Next: , Previous: Initializing the Multidimensional Solver, Up: Multidimensional Root-Finding


35.3 Providing the function to solve

You must provide n functions of n variables for the root finders to operate on. In order to allow for general parameters the functions are defined by the following data types:

— Data Type: gsl_multiroot_function

This data type defines a general system of functions with parameters.

int (* f) (const gsl_vector * x, void * params, gsl_vector * f)
this function should store the vector result f(x,params) in f for argument x and parameters params, returning an appropriate error code if the function cannot be computed.
size_t n
the dimension of the system, i.e. the number of components of the vectors x and f.
void * params
a pointer to the parameters of the function.

Here is an example using Powell's test function,

     f_1(x) = A x_0 x_1 - 1,
     f_2(x) = exp(-x_0) + exp(-x_1) - (1 + 1/A)

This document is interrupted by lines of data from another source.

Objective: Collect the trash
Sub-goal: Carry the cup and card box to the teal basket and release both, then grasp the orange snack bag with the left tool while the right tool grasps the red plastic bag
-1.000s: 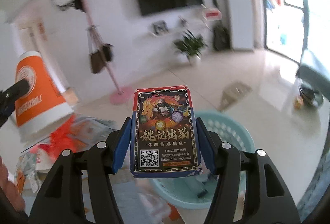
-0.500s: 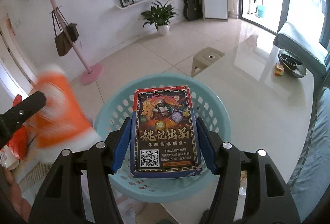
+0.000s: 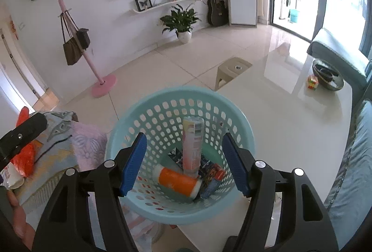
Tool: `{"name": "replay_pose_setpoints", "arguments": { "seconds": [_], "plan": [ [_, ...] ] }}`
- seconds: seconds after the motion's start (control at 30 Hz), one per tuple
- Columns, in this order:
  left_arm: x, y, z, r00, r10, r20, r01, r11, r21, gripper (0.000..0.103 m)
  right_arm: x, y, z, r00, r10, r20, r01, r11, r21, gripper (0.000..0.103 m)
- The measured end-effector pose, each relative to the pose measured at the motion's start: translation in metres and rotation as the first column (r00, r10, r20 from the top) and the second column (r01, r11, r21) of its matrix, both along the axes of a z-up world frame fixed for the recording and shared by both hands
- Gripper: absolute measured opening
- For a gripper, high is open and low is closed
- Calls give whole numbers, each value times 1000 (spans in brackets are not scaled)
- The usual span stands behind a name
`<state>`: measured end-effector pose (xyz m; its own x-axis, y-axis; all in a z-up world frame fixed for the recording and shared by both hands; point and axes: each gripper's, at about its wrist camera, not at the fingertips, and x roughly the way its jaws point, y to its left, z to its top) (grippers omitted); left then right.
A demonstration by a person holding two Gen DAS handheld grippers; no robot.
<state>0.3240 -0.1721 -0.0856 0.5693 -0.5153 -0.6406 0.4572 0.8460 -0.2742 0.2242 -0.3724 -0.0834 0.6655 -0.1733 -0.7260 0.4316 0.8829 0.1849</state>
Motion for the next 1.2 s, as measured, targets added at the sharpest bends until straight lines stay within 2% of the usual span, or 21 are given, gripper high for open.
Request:
{"name": "replay_pose_setpoints", "arguments": {
  "seconds": [0.33,0.67,0.8,0.9,0.97,1.07,1.2],
  "plan": [
    [-35,61,50,991,78,110,-71,995,-66,66,-10,57,55,984,124,131,-116,991,-64,64],
    [-69,148,85,957,233,175,-216,970,-112,66,-12,132,87,933,297,203,-275,953,-128,64],
    [-84,198,87,929,327,175,-311,944,-113,66,-2,166,95,904,373,208,-347,926,-148,64],
    [-97,239,86,898,400,186,-390,917,-87,66,7,186,99,880,419,224,-393,907,-151,64],
    [-109,271,83,862,465,200,-461,885,-71,66,14,198,98,866,444,231,-419,895,-153,64],
    [-120,311,79,823,536,187,-535,843,-60,73,30,216,92,858,467,216,-445,884,-143,66],
    [-133,362,61,773,618,143,-622,783,-15,76,56,241,76,845,505,175,-496,863,-98,74]
  ]
}}
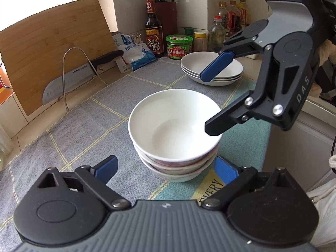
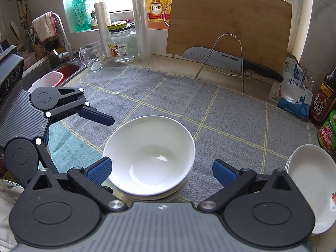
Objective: Organize plates and bowls
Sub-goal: 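Grip the three-bowl stack from opposite sides with both grippers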
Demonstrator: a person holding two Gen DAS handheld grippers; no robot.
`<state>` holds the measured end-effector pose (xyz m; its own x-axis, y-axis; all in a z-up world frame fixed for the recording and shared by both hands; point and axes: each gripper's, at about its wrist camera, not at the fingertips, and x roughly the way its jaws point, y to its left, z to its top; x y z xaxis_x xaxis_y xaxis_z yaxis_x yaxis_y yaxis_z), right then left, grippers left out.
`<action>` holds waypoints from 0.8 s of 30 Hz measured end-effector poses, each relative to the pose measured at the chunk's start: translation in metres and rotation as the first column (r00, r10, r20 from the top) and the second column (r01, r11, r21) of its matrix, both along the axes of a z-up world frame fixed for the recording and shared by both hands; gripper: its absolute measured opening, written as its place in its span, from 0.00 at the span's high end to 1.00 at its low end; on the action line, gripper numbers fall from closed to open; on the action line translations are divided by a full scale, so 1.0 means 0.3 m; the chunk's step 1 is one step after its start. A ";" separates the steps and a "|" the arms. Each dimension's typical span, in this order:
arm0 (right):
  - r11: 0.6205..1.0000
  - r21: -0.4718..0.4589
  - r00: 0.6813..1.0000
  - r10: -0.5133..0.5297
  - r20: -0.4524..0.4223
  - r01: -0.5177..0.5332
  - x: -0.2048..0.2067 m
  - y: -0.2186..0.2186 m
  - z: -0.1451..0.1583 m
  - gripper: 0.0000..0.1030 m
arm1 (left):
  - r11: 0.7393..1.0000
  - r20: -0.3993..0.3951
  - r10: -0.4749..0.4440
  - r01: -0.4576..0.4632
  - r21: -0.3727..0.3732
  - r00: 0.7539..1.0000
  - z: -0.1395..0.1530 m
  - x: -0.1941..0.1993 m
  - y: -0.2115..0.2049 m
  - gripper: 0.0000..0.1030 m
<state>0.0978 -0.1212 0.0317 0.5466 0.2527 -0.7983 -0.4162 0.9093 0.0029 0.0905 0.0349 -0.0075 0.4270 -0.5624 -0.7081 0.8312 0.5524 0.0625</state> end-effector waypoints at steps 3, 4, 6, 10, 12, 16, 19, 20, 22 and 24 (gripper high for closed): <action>0.999 -0.049 1.000 0.017 0.009 -0.016 -0.039 0.017 -0.008 0.00 | 0.999 -0.007 -0.032 0.032 -0.003 0.999 -0.010 -0.001 0.024 0.05; 0.998 -0.060 1.000 0.019 0.010 -0.018 -0.055 0.022 -0.016 0.00 | 0.999 -0.003 -0.036 0.036 -0.009 0.999 -0.014 -0.002 0.031 0.05; 0.997 -0.076 1.000 0.017 0.003 -0.017 -0.072 0.030 -0.034 0.00 | 0.998 0.007 -0.055 0.055 -0.014 0.998 -0.029 -0.003 0.043 0.05; 0.995 -0.102 1.000 -0.001 -0.014 -0.001 -0.089 0.044 -0.095 0.00 | 0.997 -0.004 -0.082 0.082 0.003 0.997 -0.071 0.008 0.047 0.05; 0.993 -0.121 1.000 -0.006 -0.014 0.004 -0.086 0.045 -0.131 0.00 | 0.997 -0.032 -0.073 0.073 0.006 0.997 -0.092 0.025 0.046 0.05; 0.989 -0.147 0.999 0.032 -0.007 -0.033 -0.068 0.038 -0.188 0.00 | 0.996 -0.012 -0.083 0.083 0.014 0.997 -0.128 0.041 0.033 0.05; 0.987 -0.138 0.997 0.083 -0.003 -0.083 -0.040 0.028 -0.212 0.00 | 0.996 0.002 -0.090 0.090 0.019 0.996 -0.139 0.044 0.012 0.05; 0.986 -0.135 0.995 0.100 -0.001 -0.099 -0.033 0.024 -0.215 0.00 | 0.995 0.000 -0.092 0.092 0.023 0.996 -0.141 0.046 0.005 0.05; 0.982 -0.121 0.989 0.146 -0.003 -0.146 -0.015 0.010 -0.220 0.00 | 0.994 0.007 -0.102 0.102 0.035 0.995 -0.141 0.048 -0.012 0.05; 0.974 -0.095 0.979 0.204 -0.009 -0.204 0.002 -0.004 -0.220 0.00 | 0.992 0.010 -0.121 0.121 0.044 0.993 -0.143 0.052 -0.028 0.05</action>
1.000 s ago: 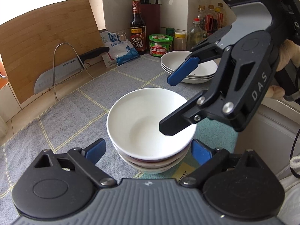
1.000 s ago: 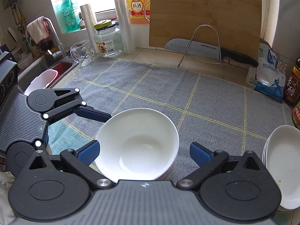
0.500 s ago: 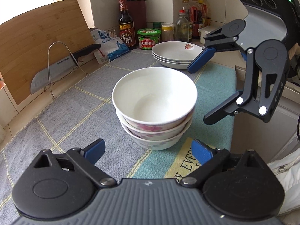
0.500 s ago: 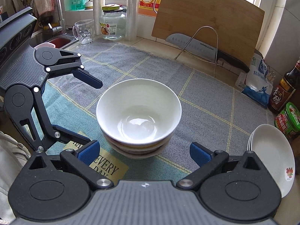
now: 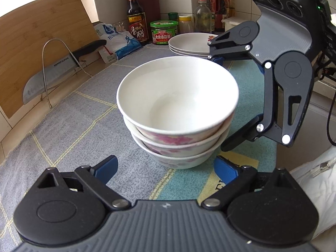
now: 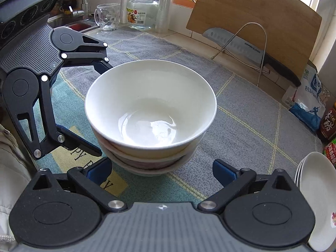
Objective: Organize plates and bowls
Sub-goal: 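Grip the three-bowl stack from opposite sides with both grippers, then lift the bowl stack with both grippers and carry it over the fruit-print plates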
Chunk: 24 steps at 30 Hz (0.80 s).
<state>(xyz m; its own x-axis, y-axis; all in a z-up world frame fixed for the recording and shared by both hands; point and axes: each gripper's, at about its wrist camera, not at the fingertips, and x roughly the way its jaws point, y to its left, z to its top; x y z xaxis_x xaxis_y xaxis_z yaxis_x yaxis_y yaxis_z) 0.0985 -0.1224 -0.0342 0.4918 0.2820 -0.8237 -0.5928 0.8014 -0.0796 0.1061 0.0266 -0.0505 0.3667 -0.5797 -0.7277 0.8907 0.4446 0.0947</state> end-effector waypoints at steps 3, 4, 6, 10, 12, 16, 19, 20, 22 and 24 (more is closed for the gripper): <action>0.996 0.025 0.997 0.081 -0.019 -0.080 0.030 -0.017 0.004 0.00 | 1.000 -0.026 -0.004 0.004 0.004 1.000 -0.013 0.021 -0.017 0.06; 0.994 0.030 0.994 0.104 -0.025 -0.104 0.038 -0.021 0.005 0.00 | 1.000 -0.040 -0.006 0.006 0.001 0.999 -0.015 0.029 -0.019 0.06; 0.988 0.040 0.988 0.153 -0.033 -0.151 0.053 -0.026 0.010 0.00 | 1.000 -0.061 -0.019 0.019 -0.005 0.998 -0.018 0.041 -0.021 0.07; 0.975 0.066 0.974 0.217 -0.065 -0.213 0.079 -0.039 0.007 0.00 | 0.998 -0.082 -0.058 0.059 0.001 0.995 -0.025 0.059 -0.027 0.07; 0.968 0.072 0.966 0.245 -0.080 -0.239 0.089 -0.044 0.001 0.01 | 0.997 -0.096 -0.082 0.083 0.007 0.992 -0.024 0.069 -0.035 0.08; 0.961 0.090 0.957 0.272 -0.105 -0.263 0.109 -0.051 -0.003 0.02 | 0.990 -0.109 -0.135 0.139 0.026 0.985 -0.019 0.081 -0.045 0.10; 0.952 0.091 0.947 0.301 -0.115 -0.291 0.116 -0.046 -0.003 0.03 | 0.982 -0.120 -0.180 0.185 0.035 0.976 -0.016 0.092 -0.058 0.11; 0.950 0.091 0.943 0.309 -0.120 -0.300 0.120 -0.047 -0.003 0.03 | 0.979 -0.122 -0.195 0.201 0.037 0.973 -0.015 0.095 -0.061 0.11; 0.946 0.095 0.938 0.320 -0.131 -0.310 0.130 -0.046 -0.005 0.04 | 0.973 -0.130 -0.220 0.226 0.036 0.967 -0.015 0.105 -0.066 0.12; 0.944 0.102 0.934 0.327 -0.145 -0.315 0.140 -0.045 -0.008 0.05 | 0.968 -0.142 -0.242 0.249 0.033 0.960 -0.015 0.113 -0.067 0.12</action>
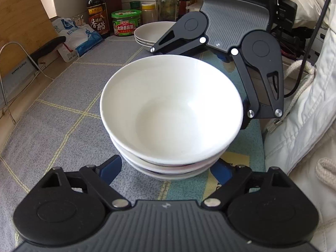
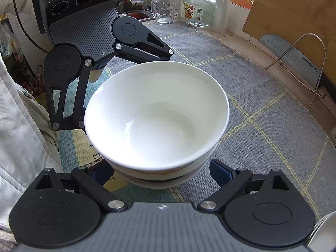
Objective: Organize plates and bowls
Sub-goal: 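Lift the bowl stack with both grippers and carry it over the fruit-print plates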
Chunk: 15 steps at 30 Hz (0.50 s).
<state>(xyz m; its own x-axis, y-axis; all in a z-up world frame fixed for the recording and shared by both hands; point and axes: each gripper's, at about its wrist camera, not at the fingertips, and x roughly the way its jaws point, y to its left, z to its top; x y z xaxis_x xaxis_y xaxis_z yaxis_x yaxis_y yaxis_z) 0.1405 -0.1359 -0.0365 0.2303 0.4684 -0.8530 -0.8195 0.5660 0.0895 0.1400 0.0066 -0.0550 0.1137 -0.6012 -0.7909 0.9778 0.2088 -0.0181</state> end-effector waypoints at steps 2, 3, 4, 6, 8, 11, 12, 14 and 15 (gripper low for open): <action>1.000 0.003 1.000 0.004 -0.013 -0.004 0.006 0.001 -0.001 0.05 | 1.000 -0.013 -0.016 0.016 -0.003 1.000 -0.001 0.008 -0.002 0.12; 1.000 0.004 1.000 0.004 -0.021 -0.004 0.008 0.000 -0.002 0.05 | 1.000 -0.020 -0.022 0.022 -0.005 1.000 -0.001 0.011 -0.002 0.13; 1.000 0.006 1.000 0.003 -0.028 -0.003 0.011 0.000 -0.003 0.06 | 1.000 -0.026 -0.029 0.029 -0.006 0.999 0.000 0.014 -0.002 0.14; 1.000 0.018 0.999 0.004 -0.053 -0.003 0.021 0.001 -0.004 0.08 | 0.999 -0.036 -0.045 0.045 -0.010 0.998 0.001 0.017 0.000 0.16; 1.000 0.016 0.998 0.008 -0.061 -0.007 0.019 0.004 0.000 0.12 | 0.998 -0.035 -0.055 0.055 -0.011 0.998 0.002 0.018 0.000 0.16; 1.000 0.009 0.998 0.010 -0.064 -0.010 0.020 0.006 0.005 0.12 | 0.998 -0.039 -0.069 0.068 -0.017 0.997 0.001 0.024 0.003 0.18; 1.000 0.009 0.998 0.011 -0.065 -0.010 0.021 0.006 0.006 0.12 | 0.997 -0.039 -0.071 0.070 -0.018 0.997 0.001 0.024 0.003 0.18; 1.000 0.006 0.998 0.010 -0.066 -0.010 0.020 0.008 0.010 0.12 | 0.997 -0.036 -0.075 0.074 -0.018 0.997 0.001 0.022 0.004 0.18; 1.000 0.004 0.998 0.010 -0.065 -0.010 0.019 0.008 0.011 0.12 | 0.997 -0.035 -0.076 0.076 -0.019 0.996 0.001 0.021 0.004 0.18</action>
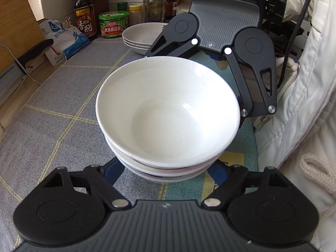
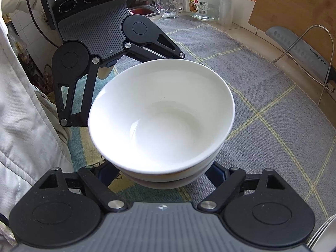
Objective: Organize plates and bowls
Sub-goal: 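Lift the bowl stack with both grippers and carry it over the fruit-print plates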
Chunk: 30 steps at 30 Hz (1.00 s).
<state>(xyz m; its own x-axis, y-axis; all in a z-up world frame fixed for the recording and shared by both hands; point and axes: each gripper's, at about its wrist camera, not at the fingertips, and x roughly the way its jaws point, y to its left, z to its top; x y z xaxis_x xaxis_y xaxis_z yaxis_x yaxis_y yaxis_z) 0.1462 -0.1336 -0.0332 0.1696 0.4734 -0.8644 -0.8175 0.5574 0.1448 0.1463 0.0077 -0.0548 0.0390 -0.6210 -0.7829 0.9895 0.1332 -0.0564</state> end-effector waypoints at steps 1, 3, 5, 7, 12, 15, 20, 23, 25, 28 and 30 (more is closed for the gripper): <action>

with A = 10^4. The following code defines a gsl_multiroot_function system F which you could pass to a solver:

     struct powell_params { double A; };
     
     int
     powell (gsl_vector * x, void * p, gsl_vector * f) {
        struct powell_params * params
          = *(struct powell_params *)p;
        const double A = (params->A);
        const double x0 = gsl_vector_get(x,0);
        const double x1 = gsl_vector_get(x,1);
     
        gsl_vector_set (f, 0, A * x0 * x1 - 1);
        gsl_vector_set (f, 1, (exp(-x0) + exp(-x1)
                               - (1.0 + 1.0/A)));
        return GSL_SUCCESS
     }
     
     gsl_multiroot_function F;
     struct powell_params params = { 10000.0 };
     
     F.f = &powell;
     F.n = 2;
     F.params = &params;
— Data Type: gsl_multiroot_function_fdf

This data type defines a general system of functions with parameters and the corresponding Jacobian matrix of derivatives,

int (* f) (const gsl_vector * x, void * params, gsl_vector * f)
this function should store the vector result f(x,params) in f for argument x and parameters params, returning an appropriate error code if the function cannot be computed.
int (* df) (const gsl_vector * x, void * params, gsl_matrix * J)
this function should store the n-by-n matrix result J_ij = d f_i(x,params) / d x_j in J for argument x and parameters params, returning an appropriate error code if the function cannot be computed.
int (* fdf) (const gsl_vector * x, void * params, gsl_vector * f, gsl_matrix * J)
This function should set the values of the f and J as above, for arguments x and parameters params. This function provides an optimization of the separate functions for f(x) and J(x)—it is always faster to compute the function and its derivative at the same time.
size_t n
the dimension of the system, i.e. the number of components of the vectors x and f.
void * params
a pointer to the parameters of the function.

The example of Powell's test function defined above can be extended to include analytic derivatives using the following code,

     int
     powell_df (gsl_vector * x, void * p, gsl_matrix * J)
     {
        struct powell_params * params
          = *(struct powell_params *)p;
        const double A = (params->A);
        const double x0 = gsl_vector_get(x,0);
        const double x1 = gsl_vector_get(x,1);
        gsl_matrix_set (J, 0, 0, A * x1);
        gsl_matrix_set (J, 0, 1, A * x0);
        gsl_matrix_set (J, 1, 0, -exp(-x0));
        gsl_matrix_set (J, 1, 1, -exp(-x1));
        return GSL_SUCCESS
     }
     
     int
     powell_fdf (gsl_vector * x, void * p,
                 gsl_matrix * f, gsl_matrix * J) {
        struct powell_params * params
          = *(struct powell_params *)p;
        const double A = (params->A);
        const double x0 = gsl_vector_get(x,0);
        const double x1 = gsl_vector_get(x,1);
     
        const double u0 = exp(-x0);
        const double u1 = exp(-x1);
     
        gsl_vector_set (f, 0, A * x0 * x1 - 1);
        gsl_vector_set (f, 1, u0 + u1 - (1 + 1/A));
     
        gsl_matrix_set (J, 0, 0, A * x1);
        gsl_matrix_set (J, 0, 1, A * x0);
        gsl_matrix_set (J, 1, 0, -u0);
        gsl_matrix_set (J, 1, 1, -u1);
        return GSL_SUCCESS
     }
     
     gsl_multiroot_function_fdf FDF;
     
     FDF.f = &powell_f;
     FDF.df = &powell_df;
     FDF.fdf = &powell_fdf;
     FDF.n = 2;
     FDF.params = 0;

Note that the function powell_fdf is able to reuse existing terms from the function when calculating the Jacobian, thus saving time.